Thu Sep 1 10:37:02 CDT 2011

On Thu, Sep 1, 2011 at 10:53 AM, Hal Finkel <hfinkel at anl.gov> wrote:
> On Tue, 2011-08-30 at 21:06 -0400, Erik Schnetter wrote:
>> On Tue, Aug 30, 2011 at 5:28 PM, Hal Finkel <hfinkel at anl.gov> wrote:
>> > Could I also decrease the block size? I currently have
>> > CarpetRegrid2::adaptive_block_size = 4, could it be smaller than that?
>> > Is there a restriction based on the number of ghost points?
>>
>> Yes, you can reduce the block size. I assume that both the regridding
>> operation and the time evolution will become slower if you do that,
>> because more blocks will have to be handled.
>
> Regardless of what I do, once we get past the first coarse time step,
> the program seems to "hang" at "INFO (Carpet): [ml=0][rl=0][m=0][tl=0]
> Regridding map 0...".
>
> Overall, it is in dh::regrid(do_init=true). It spends most of its time
> in bboxset<int, 3>::normalize() and, specifically, mostly in the loop:
> for (typename bset::iterator nsi = nbs.begin(); nsi != nbs.end(); ++
> nsi). The normalize() function does exit, however, so it is not hanging
> in that function.
>
> The core problem seems to be that it takes a long time to execute:
> boxes  = boxes .shift(-dir) - boxes;
> in dh::regrid(do_init=true). Probably because boxes has 129064 elements.
> The coarse grid is now only 30^3 and I've left the regrid box size at 4.
> I'd think, then, that the coarse grid should have a maximum of 30^3/4^3
> ~ 420 refinement regions.
>
> What is the best way to figure out what is going on?

Hal

Yes, this function is very slow. I did not expect it to be
prohibitively slow. Are you compiling with optimisation enabled?

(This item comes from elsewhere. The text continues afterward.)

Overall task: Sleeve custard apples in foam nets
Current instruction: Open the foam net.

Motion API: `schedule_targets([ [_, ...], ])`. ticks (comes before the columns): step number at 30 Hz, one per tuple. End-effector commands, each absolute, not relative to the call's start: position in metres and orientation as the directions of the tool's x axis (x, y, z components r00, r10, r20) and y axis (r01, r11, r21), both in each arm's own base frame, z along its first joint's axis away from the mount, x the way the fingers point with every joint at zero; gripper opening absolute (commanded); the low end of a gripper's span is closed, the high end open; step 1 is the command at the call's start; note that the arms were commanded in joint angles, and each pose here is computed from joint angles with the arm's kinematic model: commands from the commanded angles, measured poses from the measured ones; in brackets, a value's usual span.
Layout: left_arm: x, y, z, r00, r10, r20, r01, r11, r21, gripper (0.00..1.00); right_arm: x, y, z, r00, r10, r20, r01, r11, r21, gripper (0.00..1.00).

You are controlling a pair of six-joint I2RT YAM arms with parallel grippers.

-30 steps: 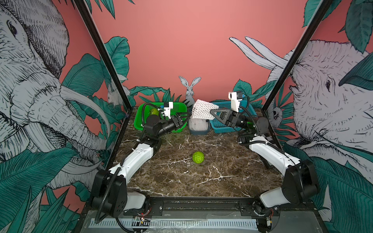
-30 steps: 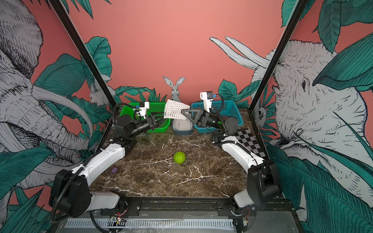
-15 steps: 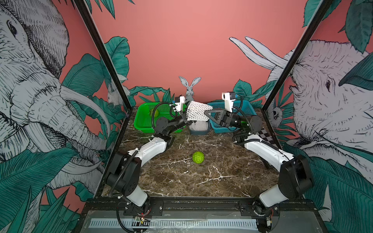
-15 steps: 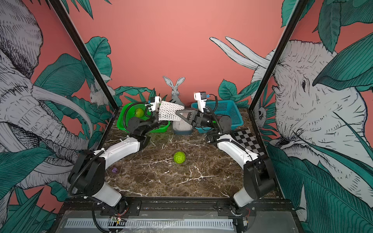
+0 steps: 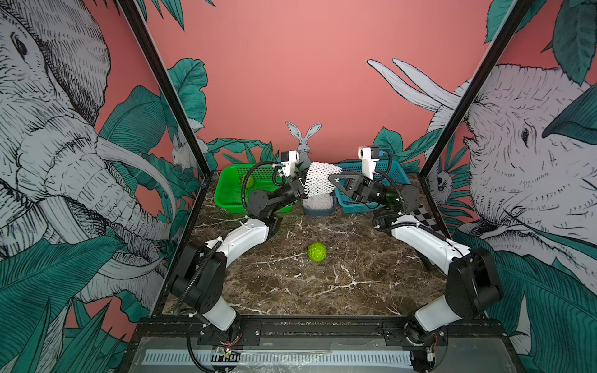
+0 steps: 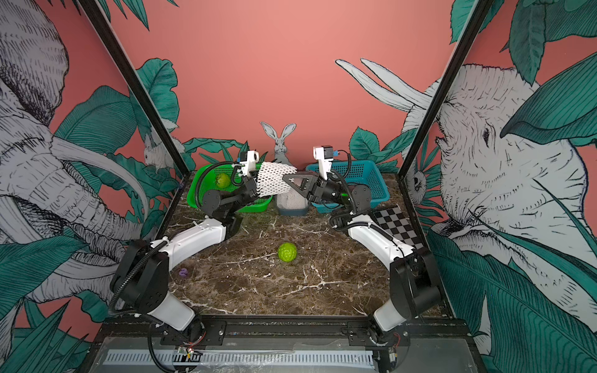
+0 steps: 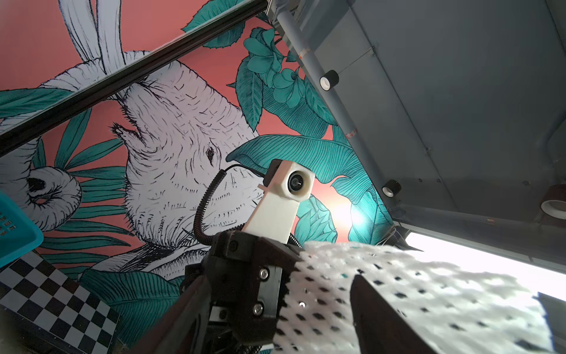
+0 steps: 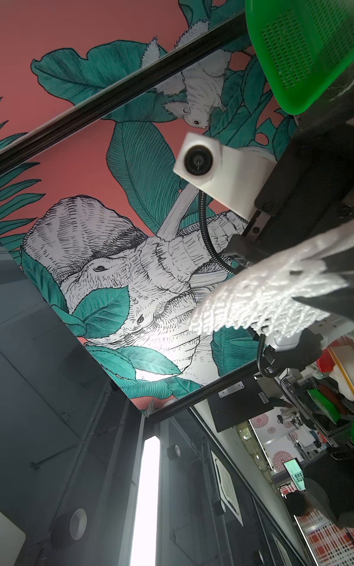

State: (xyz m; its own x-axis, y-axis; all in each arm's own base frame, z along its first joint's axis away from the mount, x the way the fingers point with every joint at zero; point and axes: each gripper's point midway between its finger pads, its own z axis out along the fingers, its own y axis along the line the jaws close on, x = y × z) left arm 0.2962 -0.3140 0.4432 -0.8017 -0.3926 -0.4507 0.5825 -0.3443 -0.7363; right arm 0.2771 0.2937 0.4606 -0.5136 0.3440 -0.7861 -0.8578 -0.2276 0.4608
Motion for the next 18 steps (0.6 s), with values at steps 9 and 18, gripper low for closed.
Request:
schedule_targets([
  [9,0.26,-0.293,0.48,-0.747,-0.434,-0.504,0.661,-0.397,-0.637,0.45,0.277,0.277,0.478,-0.426,0.423,-0.799,-0.904,-0.204,0.374,0.1],
  [18,0.267,-0.291,0.475,-0.749,-0.454,-0.482,0.653,-0.387,-0.65,0.69,0.274,0.275,0.482,-0.427,0.434,-0.793,-0.904,-0.207,0.374,0.12],
])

The bboxset represents the set of refined regions, and it is
internally represented as a list of bboxes (regions). Carpet performs
set operations on these (intersection, union, complement, etc.) to
determine the communication schedule, i.e. which ghost zones of which
bbox need to be filled from which other bbox. Unfortunately, the
algorithm used for this is O(n^2) in the number of refined regions,
and set operations when implemented via lists themselves are O(n^2) in
the set size, leading to a rather unfortunate overall complexity. The
only cure is to reduce the number of bboxes (make them larger) and to
regrid fewer times.

We are running on several hundred MPI processes, and are therefore
dealing with set sizes of several hundred in production mode.
(Carpet's domain decomposition splits boxes, so that each process
receives a set of boxes.) It may be that the irregularity of the AMR
box distribution leads to a worse case than our domain decomposition.

We have implemented / are implementing set operations based on a tree
datastructure, which should be much more efficient. This is the work
of Ashley Zebrowski, a graduate student at LSU who just tried
(unsuccessfully -- a hurricane was in the way) to attend the ParCo
2011 conference in Belgium to present this work.

Frank, could you give a brief update of the status of Ashley's work?

-erik

-- 
Erik Schnetter <schnetter at cct.lsu.edu>   http://www.cct.lsu.edu/~eschnett/